Give the data again exactly, from its opening line through the line in which "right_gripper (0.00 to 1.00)" appears.

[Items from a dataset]
::::
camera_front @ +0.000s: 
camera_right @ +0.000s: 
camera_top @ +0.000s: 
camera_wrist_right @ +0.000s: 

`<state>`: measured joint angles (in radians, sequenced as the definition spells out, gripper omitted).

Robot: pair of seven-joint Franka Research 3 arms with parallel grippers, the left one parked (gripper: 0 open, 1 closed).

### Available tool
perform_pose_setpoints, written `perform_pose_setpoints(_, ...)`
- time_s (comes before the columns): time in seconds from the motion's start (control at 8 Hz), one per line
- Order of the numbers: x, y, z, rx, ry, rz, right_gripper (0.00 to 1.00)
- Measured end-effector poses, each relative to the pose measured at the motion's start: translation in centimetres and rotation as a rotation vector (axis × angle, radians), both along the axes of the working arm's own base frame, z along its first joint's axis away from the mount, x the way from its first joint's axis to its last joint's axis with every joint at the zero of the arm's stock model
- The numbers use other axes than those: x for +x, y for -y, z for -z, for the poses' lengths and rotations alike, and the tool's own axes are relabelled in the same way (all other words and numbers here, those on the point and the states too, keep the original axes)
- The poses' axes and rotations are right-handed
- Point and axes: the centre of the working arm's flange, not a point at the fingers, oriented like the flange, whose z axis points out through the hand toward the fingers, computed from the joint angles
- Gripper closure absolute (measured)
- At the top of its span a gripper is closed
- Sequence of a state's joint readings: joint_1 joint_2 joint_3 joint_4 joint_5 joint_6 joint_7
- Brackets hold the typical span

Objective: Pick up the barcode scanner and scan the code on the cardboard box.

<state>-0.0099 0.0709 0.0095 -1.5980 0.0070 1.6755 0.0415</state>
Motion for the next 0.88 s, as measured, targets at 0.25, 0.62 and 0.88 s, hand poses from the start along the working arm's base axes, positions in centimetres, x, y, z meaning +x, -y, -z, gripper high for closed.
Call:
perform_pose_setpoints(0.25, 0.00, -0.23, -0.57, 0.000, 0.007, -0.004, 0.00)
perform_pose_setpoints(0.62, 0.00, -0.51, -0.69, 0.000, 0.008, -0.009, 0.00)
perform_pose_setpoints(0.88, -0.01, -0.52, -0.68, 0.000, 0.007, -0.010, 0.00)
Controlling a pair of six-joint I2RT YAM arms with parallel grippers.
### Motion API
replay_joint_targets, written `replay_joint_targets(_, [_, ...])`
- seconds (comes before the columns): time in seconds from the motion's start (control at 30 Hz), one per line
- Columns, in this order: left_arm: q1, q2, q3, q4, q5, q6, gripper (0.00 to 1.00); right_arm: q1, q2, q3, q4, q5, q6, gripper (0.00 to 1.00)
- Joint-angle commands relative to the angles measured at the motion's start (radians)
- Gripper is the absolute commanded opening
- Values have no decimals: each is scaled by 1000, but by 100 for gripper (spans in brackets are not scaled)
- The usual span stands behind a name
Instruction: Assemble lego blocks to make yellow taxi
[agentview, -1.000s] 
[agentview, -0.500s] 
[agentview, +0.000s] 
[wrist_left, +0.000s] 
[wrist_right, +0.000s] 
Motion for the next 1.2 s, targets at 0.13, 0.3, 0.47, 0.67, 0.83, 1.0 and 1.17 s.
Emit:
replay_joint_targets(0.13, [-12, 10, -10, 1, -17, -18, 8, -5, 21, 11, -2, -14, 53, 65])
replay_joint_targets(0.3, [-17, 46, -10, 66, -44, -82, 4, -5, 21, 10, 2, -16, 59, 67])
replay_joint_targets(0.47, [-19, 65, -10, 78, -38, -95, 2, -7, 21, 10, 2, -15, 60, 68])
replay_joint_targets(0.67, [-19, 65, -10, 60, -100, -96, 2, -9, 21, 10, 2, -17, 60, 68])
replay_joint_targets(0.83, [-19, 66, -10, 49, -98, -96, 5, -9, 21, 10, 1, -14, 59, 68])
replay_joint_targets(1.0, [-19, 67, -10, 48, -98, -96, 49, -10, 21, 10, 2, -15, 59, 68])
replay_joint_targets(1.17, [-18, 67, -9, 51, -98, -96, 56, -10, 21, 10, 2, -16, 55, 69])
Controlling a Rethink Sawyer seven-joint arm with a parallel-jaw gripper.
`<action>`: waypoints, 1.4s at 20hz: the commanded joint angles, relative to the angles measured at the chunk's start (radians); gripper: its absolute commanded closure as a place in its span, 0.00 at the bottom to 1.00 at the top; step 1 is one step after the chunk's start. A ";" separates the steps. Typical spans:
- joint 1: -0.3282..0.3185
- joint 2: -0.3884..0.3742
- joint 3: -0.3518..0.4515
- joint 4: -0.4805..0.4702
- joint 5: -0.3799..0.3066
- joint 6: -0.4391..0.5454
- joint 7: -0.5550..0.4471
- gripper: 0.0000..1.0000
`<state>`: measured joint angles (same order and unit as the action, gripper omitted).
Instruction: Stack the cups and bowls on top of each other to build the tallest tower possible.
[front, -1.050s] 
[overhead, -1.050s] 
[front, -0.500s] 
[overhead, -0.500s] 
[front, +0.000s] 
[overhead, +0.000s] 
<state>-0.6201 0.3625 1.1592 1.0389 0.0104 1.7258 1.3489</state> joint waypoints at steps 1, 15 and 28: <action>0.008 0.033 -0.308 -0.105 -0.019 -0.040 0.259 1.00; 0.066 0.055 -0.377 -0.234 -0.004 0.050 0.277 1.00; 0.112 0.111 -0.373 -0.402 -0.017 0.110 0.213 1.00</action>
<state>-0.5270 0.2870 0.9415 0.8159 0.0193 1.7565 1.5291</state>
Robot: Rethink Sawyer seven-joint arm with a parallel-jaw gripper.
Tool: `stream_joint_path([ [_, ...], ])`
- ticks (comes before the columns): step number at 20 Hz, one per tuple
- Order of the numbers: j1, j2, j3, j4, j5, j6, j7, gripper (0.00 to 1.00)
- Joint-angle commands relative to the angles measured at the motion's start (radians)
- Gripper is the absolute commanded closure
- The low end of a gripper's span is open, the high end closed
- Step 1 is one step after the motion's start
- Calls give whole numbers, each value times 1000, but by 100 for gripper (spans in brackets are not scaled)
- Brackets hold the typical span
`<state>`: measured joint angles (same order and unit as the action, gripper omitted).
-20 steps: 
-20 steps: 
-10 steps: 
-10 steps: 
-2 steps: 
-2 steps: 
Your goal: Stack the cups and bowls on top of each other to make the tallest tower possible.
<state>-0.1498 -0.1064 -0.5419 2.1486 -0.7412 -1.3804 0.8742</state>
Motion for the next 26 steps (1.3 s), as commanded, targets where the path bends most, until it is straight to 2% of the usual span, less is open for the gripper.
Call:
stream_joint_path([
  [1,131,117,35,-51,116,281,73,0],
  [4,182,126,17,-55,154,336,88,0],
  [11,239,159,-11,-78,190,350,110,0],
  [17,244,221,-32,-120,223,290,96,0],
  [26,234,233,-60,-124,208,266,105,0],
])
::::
SOLUTION TO THIS EXERCISE:
camera_front @ +0.000s: 
camera_right @ +0.000s: 
camera_top @ +0.000s: 
camera_wrist_right @ +0.000s: 

`<state>`: measured joint angles (in radians, sequenced as the definition spells out, gripper omitted).

Robot: pair of seven-joint Franka Research 3 arms with parallel grippers, the left one parked (gripper: 0 open, 1 closed).

### Available tool
perform_pose_setpoints, written `perform_pose_setpoints(_, ...)`
- time_s (comes before the columns): time in seconds from the motion's start (control at 8 Hz), one per line
- Order of the numbers: x, y, z, rx, ry, rz, right_gripper (0.00 to 1.00)

There is no additional output for this exercise.